How do other agents find my OpenClaw agent?

Through three channels: direct discovery via .well-known/agent.json (the agent knows your domain and fetches your card), registry discovery via agent directories like the OpenClaw skill registry (the agent searches a catalog), and referral discovery via other agents that recommend your capabilities in their tool responses. Delx supports all three through DELX_META schema_url fields that point to your agent card.

What keywords should I target for agent SEO?

Target capability-based keywords, not brand keywords. Developers search for "agent error recovery tool", not "delx process_failure". Use Google Search Console to find queries where you have impressions but poor rankings (position 15+). These are your content gaps. Write dedicated pages targeting each cluster of related queries with 1500+ words of genuine technical content.

Does OpenClaw automatically handle agent discovery?

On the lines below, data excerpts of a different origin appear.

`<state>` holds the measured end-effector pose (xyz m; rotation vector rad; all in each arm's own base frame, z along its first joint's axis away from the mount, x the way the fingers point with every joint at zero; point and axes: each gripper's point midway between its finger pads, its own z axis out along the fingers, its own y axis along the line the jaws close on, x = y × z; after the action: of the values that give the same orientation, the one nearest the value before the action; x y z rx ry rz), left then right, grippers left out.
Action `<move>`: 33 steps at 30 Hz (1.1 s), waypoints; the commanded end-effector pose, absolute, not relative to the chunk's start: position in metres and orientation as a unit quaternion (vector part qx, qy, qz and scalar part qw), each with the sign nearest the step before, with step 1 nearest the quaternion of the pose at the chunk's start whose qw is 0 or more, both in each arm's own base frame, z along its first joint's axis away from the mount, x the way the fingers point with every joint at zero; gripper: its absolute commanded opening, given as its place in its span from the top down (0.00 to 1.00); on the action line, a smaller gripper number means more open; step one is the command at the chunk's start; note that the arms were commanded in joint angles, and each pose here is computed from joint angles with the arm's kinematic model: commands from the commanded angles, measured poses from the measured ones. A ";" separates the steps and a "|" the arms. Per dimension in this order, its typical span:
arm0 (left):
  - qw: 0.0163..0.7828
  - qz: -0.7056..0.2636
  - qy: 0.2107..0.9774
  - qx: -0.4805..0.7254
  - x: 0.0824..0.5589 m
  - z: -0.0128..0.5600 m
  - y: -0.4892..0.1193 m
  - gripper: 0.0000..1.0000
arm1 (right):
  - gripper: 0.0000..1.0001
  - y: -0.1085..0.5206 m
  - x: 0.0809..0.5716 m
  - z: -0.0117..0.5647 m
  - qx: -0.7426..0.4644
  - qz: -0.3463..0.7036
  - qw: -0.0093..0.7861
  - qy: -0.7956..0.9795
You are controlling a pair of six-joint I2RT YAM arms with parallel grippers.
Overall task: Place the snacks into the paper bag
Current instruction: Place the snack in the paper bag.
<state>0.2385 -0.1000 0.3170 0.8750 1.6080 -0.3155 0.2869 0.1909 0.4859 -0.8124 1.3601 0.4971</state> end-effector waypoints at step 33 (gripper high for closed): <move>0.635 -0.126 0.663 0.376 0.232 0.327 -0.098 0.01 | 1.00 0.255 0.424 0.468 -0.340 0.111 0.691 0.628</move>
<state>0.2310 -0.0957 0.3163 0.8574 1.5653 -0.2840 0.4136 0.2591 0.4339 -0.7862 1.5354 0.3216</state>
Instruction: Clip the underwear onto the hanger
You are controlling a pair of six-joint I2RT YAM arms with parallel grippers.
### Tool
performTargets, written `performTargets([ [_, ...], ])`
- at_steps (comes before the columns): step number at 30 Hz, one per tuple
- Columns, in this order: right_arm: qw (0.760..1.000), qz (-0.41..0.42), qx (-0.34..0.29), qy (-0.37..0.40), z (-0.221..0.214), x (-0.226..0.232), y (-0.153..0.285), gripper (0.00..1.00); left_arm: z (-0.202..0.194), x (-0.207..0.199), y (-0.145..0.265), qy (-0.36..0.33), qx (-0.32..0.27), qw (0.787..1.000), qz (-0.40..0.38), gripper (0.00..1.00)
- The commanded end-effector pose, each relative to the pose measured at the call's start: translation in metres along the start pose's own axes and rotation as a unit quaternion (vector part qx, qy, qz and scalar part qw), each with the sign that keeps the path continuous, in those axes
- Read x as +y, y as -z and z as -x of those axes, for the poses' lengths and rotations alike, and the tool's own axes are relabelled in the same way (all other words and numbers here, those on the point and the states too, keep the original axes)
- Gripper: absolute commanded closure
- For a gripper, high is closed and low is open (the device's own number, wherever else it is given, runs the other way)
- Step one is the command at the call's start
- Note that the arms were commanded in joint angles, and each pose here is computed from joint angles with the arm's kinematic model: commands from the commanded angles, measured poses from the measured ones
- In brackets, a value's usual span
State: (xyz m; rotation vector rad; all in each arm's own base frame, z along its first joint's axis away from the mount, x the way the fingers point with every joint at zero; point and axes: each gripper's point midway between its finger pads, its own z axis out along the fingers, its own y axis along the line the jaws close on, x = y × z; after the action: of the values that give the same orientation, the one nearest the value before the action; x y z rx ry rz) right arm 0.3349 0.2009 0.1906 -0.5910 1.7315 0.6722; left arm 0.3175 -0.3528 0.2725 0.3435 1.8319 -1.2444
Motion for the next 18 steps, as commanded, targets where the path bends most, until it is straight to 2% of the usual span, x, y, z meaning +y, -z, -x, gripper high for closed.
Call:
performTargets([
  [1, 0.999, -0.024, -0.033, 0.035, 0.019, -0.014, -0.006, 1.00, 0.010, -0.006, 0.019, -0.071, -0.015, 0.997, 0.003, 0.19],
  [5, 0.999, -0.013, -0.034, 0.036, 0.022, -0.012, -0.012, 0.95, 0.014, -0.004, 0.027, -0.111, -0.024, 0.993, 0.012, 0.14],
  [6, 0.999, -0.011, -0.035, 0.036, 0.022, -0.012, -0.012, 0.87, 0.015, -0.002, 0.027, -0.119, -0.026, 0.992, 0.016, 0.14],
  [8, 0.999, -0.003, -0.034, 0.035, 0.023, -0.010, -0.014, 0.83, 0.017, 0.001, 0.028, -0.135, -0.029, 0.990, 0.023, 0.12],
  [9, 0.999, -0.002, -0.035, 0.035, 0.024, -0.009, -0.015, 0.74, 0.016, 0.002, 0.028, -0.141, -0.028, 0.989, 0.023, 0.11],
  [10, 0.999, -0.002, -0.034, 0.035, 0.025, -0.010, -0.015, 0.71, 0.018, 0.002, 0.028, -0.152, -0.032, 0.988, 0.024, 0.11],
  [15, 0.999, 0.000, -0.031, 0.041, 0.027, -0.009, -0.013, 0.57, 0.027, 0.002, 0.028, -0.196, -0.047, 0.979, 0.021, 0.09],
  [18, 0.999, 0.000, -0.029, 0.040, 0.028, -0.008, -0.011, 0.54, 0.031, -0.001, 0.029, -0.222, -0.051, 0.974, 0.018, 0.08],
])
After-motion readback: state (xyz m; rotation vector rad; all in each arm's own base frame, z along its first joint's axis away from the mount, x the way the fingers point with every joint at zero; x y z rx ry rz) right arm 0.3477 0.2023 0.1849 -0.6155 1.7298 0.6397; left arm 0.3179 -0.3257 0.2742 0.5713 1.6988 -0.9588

OpenClaw handles the infrastructure side: it serves your skill manifest, registers your agent in the OpenClaw directory, and generates the .well-known/agent.json endpoint. But you are responsible for the content side: writing good descriptions, choosing the right keywords, building a landing page, and creating llms.txt and answers.txt files. Think of OpenClaw as the plumbing and your content as the water.

How long does it take for agent discovery to work?

Direct discovery via .well-known/agent.json is instant once published. Registry discovery depends on the directory's crawl frequency, typically 24-72 hours for OpenClaw. Search engine discovery follows standard SEO timelines: initial indexing within 1-2 weeks, meaningful ranking improvements over 4-8 weeks. Monitor Google Search Console for impression and click trends. The agent directory referrals typically start generating traffic within the first week of listing.